┌──

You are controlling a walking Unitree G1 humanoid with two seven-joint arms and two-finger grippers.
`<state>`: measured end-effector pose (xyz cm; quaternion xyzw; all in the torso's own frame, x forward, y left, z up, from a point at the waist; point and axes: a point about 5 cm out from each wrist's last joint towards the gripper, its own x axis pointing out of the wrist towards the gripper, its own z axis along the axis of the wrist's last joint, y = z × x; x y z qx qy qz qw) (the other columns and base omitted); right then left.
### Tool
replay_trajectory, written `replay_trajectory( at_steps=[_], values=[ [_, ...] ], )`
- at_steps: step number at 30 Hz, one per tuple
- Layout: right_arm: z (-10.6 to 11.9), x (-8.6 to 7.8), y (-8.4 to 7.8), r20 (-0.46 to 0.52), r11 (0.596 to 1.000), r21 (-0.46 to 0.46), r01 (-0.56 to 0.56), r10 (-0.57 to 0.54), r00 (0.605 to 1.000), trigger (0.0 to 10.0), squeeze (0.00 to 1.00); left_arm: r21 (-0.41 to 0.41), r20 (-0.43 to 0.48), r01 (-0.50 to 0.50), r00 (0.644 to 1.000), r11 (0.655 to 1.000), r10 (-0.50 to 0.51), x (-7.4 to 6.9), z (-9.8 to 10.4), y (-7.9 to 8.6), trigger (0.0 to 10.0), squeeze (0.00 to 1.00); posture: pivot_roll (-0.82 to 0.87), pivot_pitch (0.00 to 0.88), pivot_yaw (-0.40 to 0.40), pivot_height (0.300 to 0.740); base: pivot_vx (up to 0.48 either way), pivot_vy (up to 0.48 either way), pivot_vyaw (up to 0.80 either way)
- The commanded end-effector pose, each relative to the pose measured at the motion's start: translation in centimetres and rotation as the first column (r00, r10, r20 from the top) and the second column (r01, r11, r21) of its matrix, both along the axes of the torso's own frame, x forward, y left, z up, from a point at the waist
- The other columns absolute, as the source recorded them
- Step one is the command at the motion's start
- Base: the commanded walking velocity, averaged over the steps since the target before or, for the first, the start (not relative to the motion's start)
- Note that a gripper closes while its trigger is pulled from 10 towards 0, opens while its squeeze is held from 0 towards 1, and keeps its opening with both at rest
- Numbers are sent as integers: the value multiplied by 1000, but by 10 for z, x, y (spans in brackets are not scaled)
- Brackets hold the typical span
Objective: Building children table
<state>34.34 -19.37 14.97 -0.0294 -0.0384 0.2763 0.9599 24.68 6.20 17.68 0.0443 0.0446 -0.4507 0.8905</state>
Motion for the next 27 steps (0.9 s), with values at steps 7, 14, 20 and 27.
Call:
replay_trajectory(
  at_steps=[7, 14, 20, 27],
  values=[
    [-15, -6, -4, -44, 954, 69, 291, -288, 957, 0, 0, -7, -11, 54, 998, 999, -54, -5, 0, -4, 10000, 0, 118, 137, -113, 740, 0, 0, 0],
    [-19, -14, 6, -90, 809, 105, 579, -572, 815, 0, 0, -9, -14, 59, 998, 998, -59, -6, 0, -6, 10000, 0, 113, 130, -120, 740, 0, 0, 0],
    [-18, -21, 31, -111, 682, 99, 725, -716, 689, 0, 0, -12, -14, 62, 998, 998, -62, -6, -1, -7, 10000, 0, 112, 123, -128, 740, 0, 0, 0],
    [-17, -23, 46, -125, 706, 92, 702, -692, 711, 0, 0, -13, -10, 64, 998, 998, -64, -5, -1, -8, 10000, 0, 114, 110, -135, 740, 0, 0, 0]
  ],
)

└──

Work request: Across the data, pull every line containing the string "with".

Task output:
You are controlling a walking Unitree G1 humanoid with two seven-joint arms and two-finger grippers.
- Note that a gripper closes while its trigger is pulled from 10 towards 0, opens while its squeeze is held from 0 towards 1, and keeps its opening with both at rest
Motion for the next 27 steps (0.9 s), with values at steps 7, 14, 20 and 27.

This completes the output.